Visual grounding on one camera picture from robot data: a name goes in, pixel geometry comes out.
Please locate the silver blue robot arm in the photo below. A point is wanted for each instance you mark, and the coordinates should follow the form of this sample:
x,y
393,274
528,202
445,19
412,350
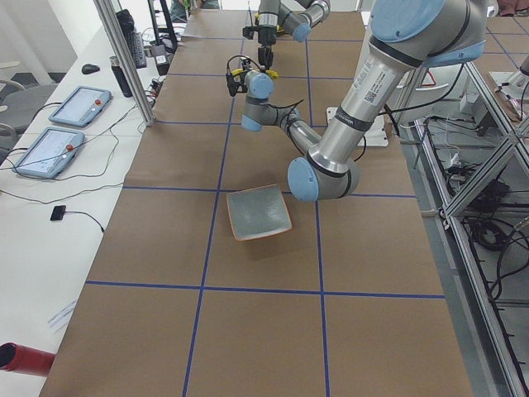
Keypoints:
x,y
404,35
274,14

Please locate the black computer mouse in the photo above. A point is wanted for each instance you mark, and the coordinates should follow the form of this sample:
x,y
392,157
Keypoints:
x,y
89,69

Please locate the upper blue teach pendant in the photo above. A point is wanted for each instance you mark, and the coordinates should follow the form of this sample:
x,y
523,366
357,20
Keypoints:
x,y
81,107

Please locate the black water bottle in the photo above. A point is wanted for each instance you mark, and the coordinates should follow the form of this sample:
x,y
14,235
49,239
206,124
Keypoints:
x,y
120,76

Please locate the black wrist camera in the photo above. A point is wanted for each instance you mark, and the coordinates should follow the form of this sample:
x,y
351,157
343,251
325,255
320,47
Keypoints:
x,y
249,31
236,83

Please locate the grey square plate orange rim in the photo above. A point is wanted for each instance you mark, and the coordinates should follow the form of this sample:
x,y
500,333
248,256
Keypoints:
x,y
257,213

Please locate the lower blue teach pendant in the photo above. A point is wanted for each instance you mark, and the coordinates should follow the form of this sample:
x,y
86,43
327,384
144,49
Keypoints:
x,y
50,153

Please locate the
◆ ◆ ◆ ◆ ◆
What lines of the material above contain "camera"? Return each of them.

### Task response
Visual grounding on one camera picture from robot data: a name goes in, pixel geometry comes out.
Please locate the black wrist camera in the photo above. A point is wanted for each instance you mark, and the coordinates should follow the form of this sample:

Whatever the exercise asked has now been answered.